From Publishers Weekly
Nearly two years after being marooned in the wilderness--the experience recounted in Hatchet --Brian agrees to go back, accompanied by Derek, a psychologist who wants to study the strategies and especially the mental toughness that brought Brian through. At first he chafes at the relative comforts, the lack of true challenge, this second time around. All that changes when Derek is struck by lightning and falls into a coma--Brian must raft Derek to the nearest outpost, 100 miles downriver. In attempting this sequel Paulsen has set himself a difficult task, which he meets superbly. The new adventure is as riveting as its predecessor and yet, because of significant differences in the nature of its dramatic tension, is not merely a clone. The experiences of Hatchet , distilled by time, inform Brian's character throughout, so that the psychological terrain of the sequel is fresh and distinct. The older Brian is more reflective and accepting, and these qualities add new dimensions to his interactions with nature. And returning to the north effects a subtle but startling change: instantly, almost unconsciously, Brian finds himself absorbing every detail of the scene around him--taking the scent of the wind, reading the shape of each cloud--and in the process turning inward, finding words superfluous in the face of the wild. There is no dearth of action and physical suspense here, rendered in terse, heart-stopping prose. Paulsen, as always, pulls no punches: a scene in which Brian fantasizes about cutting Derek loose from the raft is as powerful as they come. Ages 12-up.

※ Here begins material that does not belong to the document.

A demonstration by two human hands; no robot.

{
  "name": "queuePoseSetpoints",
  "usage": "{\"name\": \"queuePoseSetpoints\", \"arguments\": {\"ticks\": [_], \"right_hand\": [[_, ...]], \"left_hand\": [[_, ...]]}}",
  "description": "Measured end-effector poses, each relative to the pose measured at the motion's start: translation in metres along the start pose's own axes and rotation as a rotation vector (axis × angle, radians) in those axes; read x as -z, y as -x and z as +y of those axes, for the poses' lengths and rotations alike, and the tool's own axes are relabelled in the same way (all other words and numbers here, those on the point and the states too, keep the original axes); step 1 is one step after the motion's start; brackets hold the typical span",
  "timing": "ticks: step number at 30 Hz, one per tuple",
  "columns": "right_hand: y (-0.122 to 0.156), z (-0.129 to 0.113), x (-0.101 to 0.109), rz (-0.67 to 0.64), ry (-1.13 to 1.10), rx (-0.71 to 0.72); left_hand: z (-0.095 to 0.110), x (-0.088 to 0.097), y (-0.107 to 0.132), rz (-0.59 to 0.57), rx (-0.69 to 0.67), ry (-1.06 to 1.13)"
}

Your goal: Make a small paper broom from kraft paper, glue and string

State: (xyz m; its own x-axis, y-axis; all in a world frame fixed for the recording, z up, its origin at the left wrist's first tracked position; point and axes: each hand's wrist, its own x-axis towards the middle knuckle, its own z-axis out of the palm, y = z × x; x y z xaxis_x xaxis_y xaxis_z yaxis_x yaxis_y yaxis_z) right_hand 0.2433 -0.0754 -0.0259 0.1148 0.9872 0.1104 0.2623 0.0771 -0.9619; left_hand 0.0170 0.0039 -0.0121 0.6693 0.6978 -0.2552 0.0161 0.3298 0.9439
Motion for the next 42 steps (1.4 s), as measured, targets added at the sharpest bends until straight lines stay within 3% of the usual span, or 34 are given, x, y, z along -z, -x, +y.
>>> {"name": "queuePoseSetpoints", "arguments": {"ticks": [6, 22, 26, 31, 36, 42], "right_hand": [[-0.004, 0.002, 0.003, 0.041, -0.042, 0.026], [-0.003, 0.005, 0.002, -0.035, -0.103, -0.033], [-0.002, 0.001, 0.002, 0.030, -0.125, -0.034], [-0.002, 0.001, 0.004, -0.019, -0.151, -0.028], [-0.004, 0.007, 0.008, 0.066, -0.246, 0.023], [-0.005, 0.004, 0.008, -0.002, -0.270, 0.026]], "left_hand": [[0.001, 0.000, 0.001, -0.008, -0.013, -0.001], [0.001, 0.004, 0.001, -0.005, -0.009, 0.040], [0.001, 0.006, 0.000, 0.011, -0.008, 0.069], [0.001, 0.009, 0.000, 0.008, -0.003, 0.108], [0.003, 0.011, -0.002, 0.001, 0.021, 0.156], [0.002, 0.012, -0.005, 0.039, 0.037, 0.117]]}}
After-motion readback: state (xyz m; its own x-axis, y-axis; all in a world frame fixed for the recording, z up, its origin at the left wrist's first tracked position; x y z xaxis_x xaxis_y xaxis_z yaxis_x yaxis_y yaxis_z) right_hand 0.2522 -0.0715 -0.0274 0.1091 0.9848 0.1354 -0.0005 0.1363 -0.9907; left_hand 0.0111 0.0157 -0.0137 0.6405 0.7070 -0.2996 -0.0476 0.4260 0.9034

Copyright 1991 Reed Business Information, Inc.
From Kirkus Reviews
A sequel to the most popular of Paulsen's three Newbery Honor books (Hatchet, 1987), based on an unlikely premise-- government researchers want Brian to reenact his northwoods survival so that his strategies can be observed and taught to others. Derek, a young psychologist, and Brian are dropped off at another Canadian lake, near the first one, equipped only with knives and a radio that Derek has promised not to use except in a dire emergency. Everything goes all too smoothly until their camp is struck by lightning, zapping the radio and leaving Derek in a coma. Brian manages to float Derek 100 miles down a river to a trading post, thus saving his life. The lyrically described details of Brian's adventure-- building a fire, making a raft--are of most interest here; for all its graphically evoked perils (rapids, the craft's unwieldiness, exhaustion), the journey's successful outcome seems less in doubt than did the outcome of the compelling autobiographical wilderness experiences described in Woodsong (1990). In Hatchet, Brian discovered his own strength, adding depth, complexity, and tension to the story; here, that strength is a given--as he himself points out. Perfunctory in design but vividly written, a book that will, as intended, please the readers who hoped that Paulsen, like Brian, would ``do it again.'' (Fiction. 11-14) -- Copyright ©1991, Kirkus Associates, LP. All rights reserved.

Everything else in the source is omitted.